Method and Apparatus for a Virtual Keyboard Plane
Abstract
Two cameras forming a 3-D camera system are used to project the key pattern of the plane from the displayed keyboard of a small display of a smartphone to that of a larger initialization plane of a virtual keyboard which is displaced in a parallel plane and increased in size from the displayed keyboard plane. The displayed keyboard is located on a screen of the display screen of the smartphone. The angular variation of the finger's position from the displayed keyboard plane based on the camera image indicates the keyboard character being depressed. Plenoptic cameras can also be used. The displacement distance or baseline of the plenoptic cameras is advantageous to increase. Highlighting the keys on the displayed keyboard when the fingers are in the initialization plane or activation plane of a virtual keyboard either by color, shading, or any other visual means provides positive feedback to the user.
Claims
exact text as granted — not AI-modifiedWhat is claimed is:
1 . A keyboard apparatus comprising:
a plurality of cameras located on a same surface of a wireless potable unit as a display screen; a displayed keyboard located on a screen of said display screen; a virtual keyboard located parallel and above said displayed keyboard on said screen; said virtual keyboard has dimensions proportionally larger than said displayed keyboard; and a finger estimating system to identify locations of fingertips relative to said virtual keyboard using images obtained from said cameras.

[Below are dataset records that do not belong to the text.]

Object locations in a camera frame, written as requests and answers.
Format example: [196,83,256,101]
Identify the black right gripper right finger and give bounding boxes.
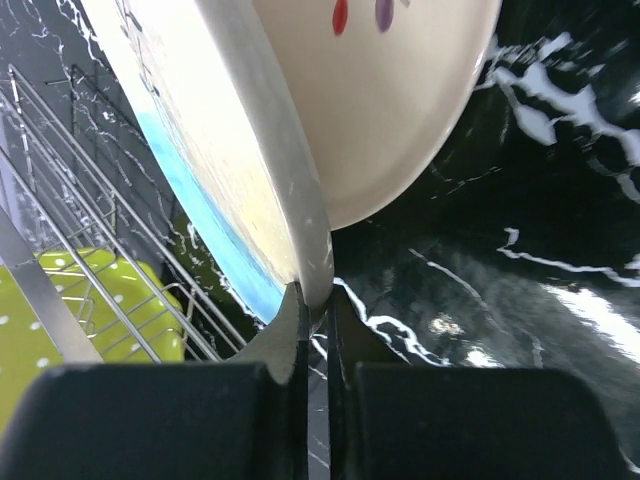
[327,289,632,479]

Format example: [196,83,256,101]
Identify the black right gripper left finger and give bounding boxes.
[1,283,309,479]

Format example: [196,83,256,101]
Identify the green dotted scalloped plate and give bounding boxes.
[1,248,185,427]

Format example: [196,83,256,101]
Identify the metal wire dish rack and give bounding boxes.
[1,66,246,362]

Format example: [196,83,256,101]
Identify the cream beige floral plate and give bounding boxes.
[83,1,334,322]

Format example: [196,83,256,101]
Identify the cream pink branch plate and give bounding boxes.
[255,0,501,229]

2 . The apparatus of claim 1 , further comprising:
an initialization plane of said virtual keyboard having a first working distance: and an activation plane of said virtual keyboard having a second working distance.
3 . The apparatus of claim 2 , further comprising:
an elevation angle and a tilt altitude angle determined from at least two camera images calculates said location of fingertips based on said finger estimating system to determine if said location of fingertips are in said initialization or said activation plane.
4 . The apparatus of claim 1 , further comprising:
a projection of said elevation angle and said azimuth angle of said location of fingertips onto said initialization or said activation plane determines points on an x-y Cartesian coordinate plane.
5 . The apparatus of claim 4 , further comprising:
a mapping system translating said points on said x-y Cartesian coordinate plane into corresponding keys of said virtual keyboard.
6 . The apparatus of claim 5 , further comprising:
keys highlighted on said displayed keyboard a first way if location of fingertips are in said initialization plane and keys highlighted on said displayed keyboard a different way if location of fingertips are in said activation plane.
7 . The apparatus of claim 5 , further comprising:
a text box in said screen of said display screen displaying a sequence of keys corresponding to a corresponding sequence of said fingertips entering said activation plane.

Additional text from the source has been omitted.